• THE TASK:
Take the lines below beginning at the line that has "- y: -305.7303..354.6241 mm" and stopping after the line that has "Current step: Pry", and print them exactly as they are, with no other lines.

• DATA FOR THE TASK:
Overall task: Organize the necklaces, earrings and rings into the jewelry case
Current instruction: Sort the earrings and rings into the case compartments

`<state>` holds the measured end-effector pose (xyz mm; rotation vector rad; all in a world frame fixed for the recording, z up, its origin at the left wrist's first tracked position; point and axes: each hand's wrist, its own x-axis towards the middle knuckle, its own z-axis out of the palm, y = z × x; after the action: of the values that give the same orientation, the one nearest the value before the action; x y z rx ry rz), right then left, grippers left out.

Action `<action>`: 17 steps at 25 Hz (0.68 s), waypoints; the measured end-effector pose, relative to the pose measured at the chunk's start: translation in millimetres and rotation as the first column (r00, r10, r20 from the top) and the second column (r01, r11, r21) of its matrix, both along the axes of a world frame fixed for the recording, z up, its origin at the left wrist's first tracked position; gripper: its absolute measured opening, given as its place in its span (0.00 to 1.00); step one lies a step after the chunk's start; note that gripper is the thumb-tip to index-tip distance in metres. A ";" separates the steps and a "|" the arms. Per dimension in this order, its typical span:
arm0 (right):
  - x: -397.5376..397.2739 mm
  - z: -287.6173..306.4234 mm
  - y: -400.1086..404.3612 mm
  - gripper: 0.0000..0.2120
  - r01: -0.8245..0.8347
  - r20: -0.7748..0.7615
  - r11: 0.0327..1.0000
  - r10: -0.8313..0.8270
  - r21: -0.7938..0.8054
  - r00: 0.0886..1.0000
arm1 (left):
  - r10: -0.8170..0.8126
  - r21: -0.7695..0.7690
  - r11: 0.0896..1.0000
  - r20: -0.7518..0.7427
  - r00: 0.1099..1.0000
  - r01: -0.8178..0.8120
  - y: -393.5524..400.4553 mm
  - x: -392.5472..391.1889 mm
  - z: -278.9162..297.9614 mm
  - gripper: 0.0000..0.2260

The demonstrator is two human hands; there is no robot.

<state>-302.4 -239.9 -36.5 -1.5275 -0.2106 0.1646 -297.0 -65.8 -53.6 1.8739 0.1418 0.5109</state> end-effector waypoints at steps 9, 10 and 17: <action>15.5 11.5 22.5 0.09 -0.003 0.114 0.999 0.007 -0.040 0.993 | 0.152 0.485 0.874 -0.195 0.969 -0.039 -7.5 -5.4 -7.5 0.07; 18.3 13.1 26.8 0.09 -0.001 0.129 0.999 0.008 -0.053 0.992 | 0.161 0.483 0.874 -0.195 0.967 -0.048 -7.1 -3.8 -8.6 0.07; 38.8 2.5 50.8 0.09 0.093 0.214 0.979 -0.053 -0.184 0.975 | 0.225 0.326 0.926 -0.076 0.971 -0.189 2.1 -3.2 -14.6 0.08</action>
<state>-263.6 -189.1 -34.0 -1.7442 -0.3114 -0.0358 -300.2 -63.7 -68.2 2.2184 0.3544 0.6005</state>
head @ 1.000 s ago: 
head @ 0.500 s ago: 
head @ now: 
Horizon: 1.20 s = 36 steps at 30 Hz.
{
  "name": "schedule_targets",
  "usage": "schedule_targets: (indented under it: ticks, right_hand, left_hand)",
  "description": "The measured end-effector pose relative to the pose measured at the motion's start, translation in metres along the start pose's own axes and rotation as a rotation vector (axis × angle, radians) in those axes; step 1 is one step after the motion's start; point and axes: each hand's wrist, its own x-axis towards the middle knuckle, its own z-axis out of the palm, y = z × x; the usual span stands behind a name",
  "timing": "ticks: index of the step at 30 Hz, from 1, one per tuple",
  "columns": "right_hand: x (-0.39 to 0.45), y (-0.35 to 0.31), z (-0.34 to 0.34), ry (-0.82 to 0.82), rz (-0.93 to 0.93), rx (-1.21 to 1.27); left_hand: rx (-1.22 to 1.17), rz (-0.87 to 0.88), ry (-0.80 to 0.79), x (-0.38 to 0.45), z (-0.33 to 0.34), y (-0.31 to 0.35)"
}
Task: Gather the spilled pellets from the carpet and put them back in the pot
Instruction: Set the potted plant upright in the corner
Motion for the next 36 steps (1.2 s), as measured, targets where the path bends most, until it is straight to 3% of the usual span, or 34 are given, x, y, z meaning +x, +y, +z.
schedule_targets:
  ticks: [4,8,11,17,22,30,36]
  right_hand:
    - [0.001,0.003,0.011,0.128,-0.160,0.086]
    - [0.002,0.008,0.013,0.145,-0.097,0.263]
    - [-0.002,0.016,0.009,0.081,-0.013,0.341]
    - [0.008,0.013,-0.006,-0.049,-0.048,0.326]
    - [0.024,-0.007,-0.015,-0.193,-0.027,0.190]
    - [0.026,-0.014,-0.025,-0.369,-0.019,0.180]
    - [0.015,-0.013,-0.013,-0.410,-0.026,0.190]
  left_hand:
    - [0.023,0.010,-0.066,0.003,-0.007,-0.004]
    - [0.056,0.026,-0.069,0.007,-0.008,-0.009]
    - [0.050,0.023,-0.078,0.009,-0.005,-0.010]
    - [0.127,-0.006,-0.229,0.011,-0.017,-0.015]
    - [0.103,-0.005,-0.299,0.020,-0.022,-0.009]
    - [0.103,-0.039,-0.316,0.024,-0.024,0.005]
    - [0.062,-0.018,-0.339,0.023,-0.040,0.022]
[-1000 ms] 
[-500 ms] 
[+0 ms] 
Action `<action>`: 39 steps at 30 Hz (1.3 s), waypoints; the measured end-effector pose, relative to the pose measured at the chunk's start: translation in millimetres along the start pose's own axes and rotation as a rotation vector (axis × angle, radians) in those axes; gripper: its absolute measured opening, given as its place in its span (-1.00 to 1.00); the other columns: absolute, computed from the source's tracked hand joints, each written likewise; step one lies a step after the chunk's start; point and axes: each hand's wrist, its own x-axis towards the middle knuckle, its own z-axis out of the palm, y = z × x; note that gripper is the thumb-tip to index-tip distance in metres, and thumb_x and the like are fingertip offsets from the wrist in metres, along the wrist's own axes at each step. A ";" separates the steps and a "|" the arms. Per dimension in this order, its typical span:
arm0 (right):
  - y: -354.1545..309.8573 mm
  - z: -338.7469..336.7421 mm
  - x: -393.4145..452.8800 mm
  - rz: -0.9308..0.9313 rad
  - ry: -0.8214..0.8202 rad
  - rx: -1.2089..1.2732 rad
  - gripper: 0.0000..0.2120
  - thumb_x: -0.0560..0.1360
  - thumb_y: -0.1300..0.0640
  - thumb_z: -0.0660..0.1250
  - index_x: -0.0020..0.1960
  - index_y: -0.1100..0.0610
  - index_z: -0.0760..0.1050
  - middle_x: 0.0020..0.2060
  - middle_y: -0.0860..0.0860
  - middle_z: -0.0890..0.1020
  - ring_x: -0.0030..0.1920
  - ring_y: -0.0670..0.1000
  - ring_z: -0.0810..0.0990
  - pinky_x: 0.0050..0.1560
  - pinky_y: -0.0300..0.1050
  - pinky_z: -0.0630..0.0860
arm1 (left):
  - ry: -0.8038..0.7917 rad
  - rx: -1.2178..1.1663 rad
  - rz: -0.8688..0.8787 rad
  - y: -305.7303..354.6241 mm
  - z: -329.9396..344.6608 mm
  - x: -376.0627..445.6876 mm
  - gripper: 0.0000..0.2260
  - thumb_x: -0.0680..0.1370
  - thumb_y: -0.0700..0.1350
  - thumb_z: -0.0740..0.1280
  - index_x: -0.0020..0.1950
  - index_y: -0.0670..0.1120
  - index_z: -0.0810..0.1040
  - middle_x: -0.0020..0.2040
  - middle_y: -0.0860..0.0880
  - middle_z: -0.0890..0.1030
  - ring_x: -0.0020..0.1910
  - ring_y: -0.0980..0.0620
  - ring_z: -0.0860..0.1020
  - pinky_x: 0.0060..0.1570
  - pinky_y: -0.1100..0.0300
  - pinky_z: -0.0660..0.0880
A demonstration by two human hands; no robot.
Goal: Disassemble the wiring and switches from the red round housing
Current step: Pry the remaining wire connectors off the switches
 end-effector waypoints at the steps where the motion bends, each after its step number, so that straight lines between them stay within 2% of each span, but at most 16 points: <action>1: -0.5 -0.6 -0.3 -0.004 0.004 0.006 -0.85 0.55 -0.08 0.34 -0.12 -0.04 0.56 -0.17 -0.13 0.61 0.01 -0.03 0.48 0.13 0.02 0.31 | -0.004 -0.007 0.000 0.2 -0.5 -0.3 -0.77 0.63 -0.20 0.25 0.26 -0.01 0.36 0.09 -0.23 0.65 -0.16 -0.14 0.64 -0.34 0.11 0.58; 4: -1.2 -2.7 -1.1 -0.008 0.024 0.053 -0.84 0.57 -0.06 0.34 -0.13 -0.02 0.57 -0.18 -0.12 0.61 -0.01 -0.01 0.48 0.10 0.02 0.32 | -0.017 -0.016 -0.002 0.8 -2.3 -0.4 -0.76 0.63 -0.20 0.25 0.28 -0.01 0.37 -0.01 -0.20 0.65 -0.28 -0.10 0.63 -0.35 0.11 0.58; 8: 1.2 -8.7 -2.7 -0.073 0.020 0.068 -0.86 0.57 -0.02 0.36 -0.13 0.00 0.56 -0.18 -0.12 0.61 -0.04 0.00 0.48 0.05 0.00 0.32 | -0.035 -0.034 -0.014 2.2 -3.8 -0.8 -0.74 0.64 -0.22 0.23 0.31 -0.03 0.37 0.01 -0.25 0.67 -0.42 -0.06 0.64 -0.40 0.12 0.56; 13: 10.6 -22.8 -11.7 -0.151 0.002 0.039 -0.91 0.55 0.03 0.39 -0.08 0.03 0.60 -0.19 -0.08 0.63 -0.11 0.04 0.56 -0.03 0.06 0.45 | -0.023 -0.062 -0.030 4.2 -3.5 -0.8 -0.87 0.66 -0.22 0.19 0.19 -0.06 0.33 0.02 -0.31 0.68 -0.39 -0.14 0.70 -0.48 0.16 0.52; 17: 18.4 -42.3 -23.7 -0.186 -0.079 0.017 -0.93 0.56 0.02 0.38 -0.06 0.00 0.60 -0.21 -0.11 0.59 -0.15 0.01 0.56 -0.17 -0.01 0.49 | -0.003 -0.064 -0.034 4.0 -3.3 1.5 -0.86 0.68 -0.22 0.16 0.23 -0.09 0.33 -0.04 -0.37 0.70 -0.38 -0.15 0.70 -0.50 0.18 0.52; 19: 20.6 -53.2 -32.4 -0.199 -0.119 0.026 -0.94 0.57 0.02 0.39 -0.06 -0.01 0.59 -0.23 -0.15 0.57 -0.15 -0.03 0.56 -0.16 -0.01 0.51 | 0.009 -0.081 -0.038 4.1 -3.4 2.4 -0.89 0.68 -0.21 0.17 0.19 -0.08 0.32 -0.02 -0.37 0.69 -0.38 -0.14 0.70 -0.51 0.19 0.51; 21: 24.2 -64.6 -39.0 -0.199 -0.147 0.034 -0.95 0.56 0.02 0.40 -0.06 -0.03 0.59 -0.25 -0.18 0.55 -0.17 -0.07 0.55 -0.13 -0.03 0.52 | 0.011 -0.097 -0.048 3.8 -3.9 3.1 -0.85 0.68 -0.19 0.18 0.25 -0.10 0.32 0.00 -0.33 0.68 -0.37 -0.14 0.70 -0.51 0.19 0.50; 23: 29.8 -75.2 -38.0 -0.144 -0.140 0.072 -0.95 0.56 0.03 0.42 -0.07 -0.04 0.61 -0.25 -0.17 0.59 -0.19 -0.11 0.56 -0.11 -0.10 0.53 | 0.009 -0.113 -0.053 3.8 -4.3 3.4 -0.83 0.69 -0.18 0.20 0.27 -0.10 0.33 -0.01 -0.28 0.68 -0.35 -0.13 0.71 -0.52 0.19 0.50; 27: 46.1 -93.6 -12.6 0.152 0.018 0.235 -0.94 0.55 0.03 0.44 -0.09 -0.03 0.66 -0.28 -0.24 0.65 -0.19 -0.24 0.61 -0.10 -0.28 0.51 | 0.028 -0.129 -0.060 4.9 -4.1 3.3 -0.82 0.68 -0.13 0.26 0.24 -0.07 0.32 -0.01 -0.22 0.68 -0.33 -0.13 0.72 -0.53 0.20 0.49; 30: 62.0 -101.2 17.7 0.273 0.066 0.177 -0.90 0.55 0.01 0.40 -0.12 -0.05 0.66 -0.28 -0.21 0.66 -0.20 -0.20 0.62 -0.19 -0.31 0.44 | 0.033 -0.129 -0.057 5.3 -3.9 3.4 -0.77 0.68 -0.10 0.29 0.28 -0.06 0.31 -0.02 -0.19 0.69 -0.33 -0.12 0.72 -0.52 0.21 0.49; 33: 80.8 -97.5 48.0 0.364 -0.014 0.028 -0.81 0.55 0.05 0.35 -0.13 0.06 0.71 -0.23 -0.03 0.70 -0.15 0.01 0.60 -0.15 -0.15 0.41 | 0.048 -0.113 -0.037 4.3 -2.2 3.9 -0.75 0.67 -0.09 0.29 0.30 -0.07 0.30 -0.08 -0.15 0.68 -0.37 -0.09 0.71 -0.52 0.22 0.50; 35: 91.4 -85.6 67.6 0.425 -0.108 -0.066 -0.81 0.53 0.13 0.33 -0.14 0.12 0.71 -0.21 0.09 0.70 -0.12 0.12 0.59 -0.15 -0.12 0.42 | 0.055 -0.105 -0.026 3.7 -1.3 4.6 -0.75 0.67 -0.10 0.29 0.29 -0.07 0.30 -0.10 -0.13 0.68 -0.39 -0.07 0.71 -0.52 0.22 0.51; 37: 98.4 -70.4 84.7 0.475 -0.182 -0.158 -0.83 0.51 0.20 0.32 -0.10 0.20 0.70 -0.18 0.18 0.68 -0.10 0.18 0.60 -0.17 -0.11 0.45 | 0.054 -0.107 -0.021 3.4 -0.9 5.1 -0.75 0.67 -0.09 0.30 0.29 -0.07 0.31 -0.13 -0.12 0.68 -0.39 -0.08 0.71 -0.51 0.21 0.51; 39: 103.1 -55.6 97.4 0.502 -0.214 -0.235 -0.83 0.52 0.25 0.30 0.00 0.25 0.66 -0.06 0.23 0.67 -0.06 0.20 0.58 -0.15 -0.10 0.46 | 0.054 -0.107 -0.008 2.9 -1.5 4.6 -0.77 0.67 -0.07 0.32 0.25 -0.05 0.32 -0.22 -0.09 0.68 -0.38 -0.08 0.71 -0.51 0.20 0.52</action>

• ANSWER:
  - y: -305.7303..354.6241 mm
  - z: -329.9396..344.6608 mm
  - x: -376.0627..445.6876 mm
  - gripper: 0.0000..0.2260
  - thumb_x: -0.0680..0.1370
  - thumb_y: -0.0700..0.1350
  - thumb_z: -0.0740..0.1280
  - index_x: -0.0020..0.1950
  - index_y: -0.0670..0.1120
  - index_z: -0.0810..0.1040
  - middle_x: -0.0020..0.2040
  - middle_y: -0.0860..0.0880
  - middle_z: -0.0890..0.1030
  - ring_x: -0.0020..0.1910
  - ring_y: -0.0980..0.0620
  - ring_z: -0.0860..0.1020
  - pinky_x: 0.0060..0.1570
  - pinky_y: -0.1100..0.0300
  - pinky_z: -0.0660..0.0880
A demonstration by two human hands; no robot.
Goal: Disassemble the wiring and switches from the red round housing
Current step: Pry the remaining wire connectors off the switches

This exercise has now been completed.